On Mon, Jun 13, 2022 at 10:47 AM Satya Durga Srinivasu Prabhala
<quic_satyap@xxxxxxxxxxx> wrote:
>
>
> On 6/13/22 9:35 AM, Yonghong Song wrote:
> >
> >
> > On 6/13/22 2:22 AM, Toke Høiland-Jørgensen wrote:
> >> !-------------------------------------------------------------------|
> >>    This Message Is From an External Sender
> >>    This message came from outside your organization.
> >> |-------------------------------------------------------------------!
> >>
> >> Satya Durga Srinivasu Prabhala <quic_satyap@xxxxxxxxxxx> writes:
> >>
> >>> Below recursion is observed in a rare scenario where __schedule()
> >>> takes rq lock, at around same time task's affinity is being changed,
> >>> bpf function for tracing sched_switch calls migrate_enabled(),
> >>> checks for affinity change (cpus_ptr != cpus_mask) lands into
> >>> __set_cpus_allowed_ptr which tries acquire rq lock and causing the
> >>> recursion bug.
> >>
> >> So this only affects tracing programs that attach to tasks that can have
> >> their affinity changed? Or do we need to review migrate_enable() vs
> >> preempt_enable() for networking hooks as well?
> >
> > I think that changing from migrate_disable() to preempt_disable()
> > won't work from RT kernel. In fact, the original preempt_disable() to
> > migrate_disable() is triggered by RT kernel discussion.
> >
> > As you mentioned, this is a very special case. Not sure whether we have
> > a good way to fix it or not. Is it possible we can check whether rq lock
> > is held or not under condition cpus_ptr != cpus_mask? If it is,
> > migrate_disable() (or a variant of it) should return an error code
> > to indicate it won't work?
>
> That essentially becomes using preempt_enable/disable().

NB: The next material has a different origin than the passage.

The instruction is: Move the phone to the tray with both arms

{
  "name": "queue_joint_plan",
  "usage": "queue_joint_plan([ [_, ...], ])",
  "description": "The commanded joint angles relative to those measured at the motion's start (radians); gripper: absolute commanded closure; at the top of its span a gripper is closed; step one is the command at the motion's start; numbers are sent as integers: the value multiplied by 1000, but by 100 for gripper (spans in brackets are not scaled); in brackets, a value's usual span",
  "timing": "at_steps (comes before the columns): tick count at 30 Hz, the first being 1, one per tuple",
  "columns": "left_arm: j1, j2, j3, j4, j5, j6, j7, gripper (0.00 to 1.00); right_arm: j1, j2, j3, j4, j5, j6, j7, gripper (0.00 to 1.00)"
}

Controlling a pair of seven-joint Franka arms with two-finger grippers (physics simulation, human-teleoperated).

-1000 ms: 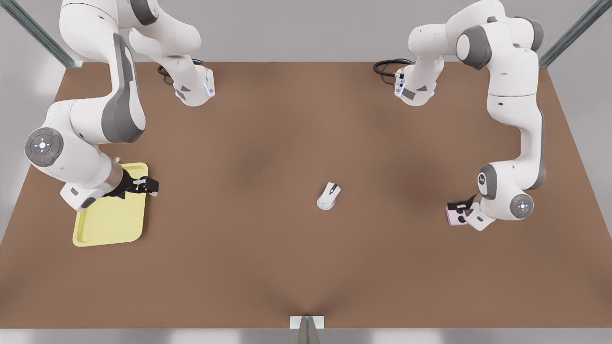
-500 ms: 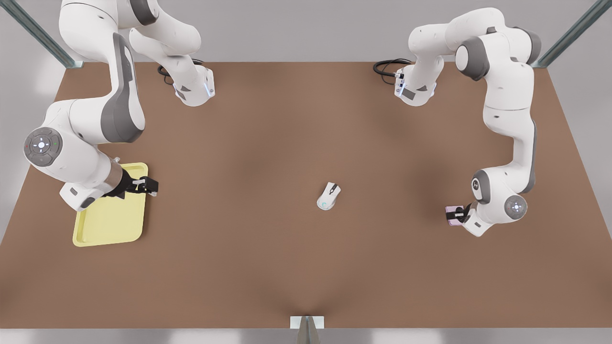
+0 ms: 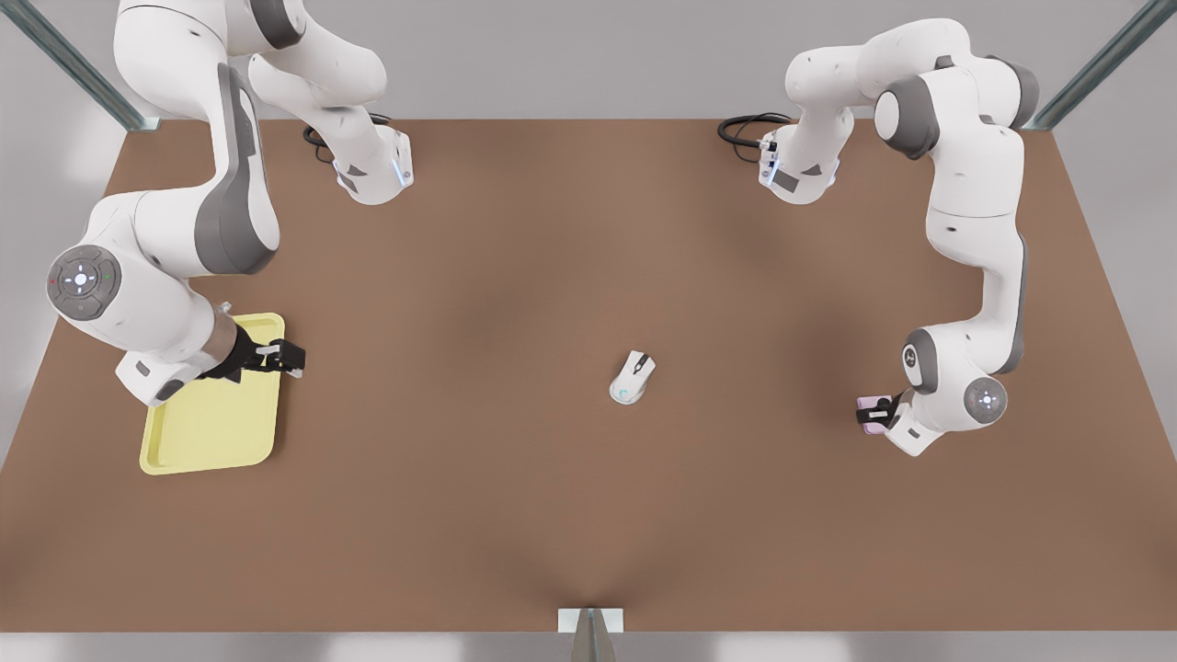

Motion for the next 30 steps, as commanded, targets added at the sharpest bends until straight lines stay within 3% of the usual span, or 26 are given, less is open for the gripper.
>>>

> If we need migrate_enable/disable() for RT kernels, we can
> add specific check for RT Kernels like below which should fix
> issue for non-RT Kernels?
>
> diff --git a/include/linux/bpf.h b/include/linux/bpf.h
> index 2b914a56a2c5..ec1a287dbf5e 100644
> --- a/include/linux/bpf.h
> +++ b/include/linux/bpf.h
> @@ -1414,7 +1414,11 @@ bpf_prog_run_array(const struct bpf_prog_array
> *array,
>          if (unlikely(!array))
>                  return ret;
>
> +#ifdef CONFIG_PREEMPT_RT
>          migrate_disable();
> +#else
> +       preempt_disable();
> +#endif
>          old_run_ctx = bpf_set_run_ctx(&run_ctx.run_ctx);
>          item = &array->items[0];
>          while ((prog = READ_ONCE(item->prog))) {
> @@ -1423,7 +1427,11 @@ bpf_prog_run_array(const struct bpf_prog_array
> *array,
>                  item++;
>          }
>          bpf_reset_run_ctx(old_run_ctx);
> +#ifdef CONFIG_PREEMPT_RT
>          migrate_enable();
> +#else
> +       preempt_enable();
> +#endif

This doesn't solve anything.
Please provide a reproducer.
iirc the task's affinity change can race even with preemption disabled
on this cpu. Why would s/migrate/preemption/ address the deadlock ?
Once there is a reproducer we need to figure out a different way
of addressing it. Maybe we will special case trace_sched_switch.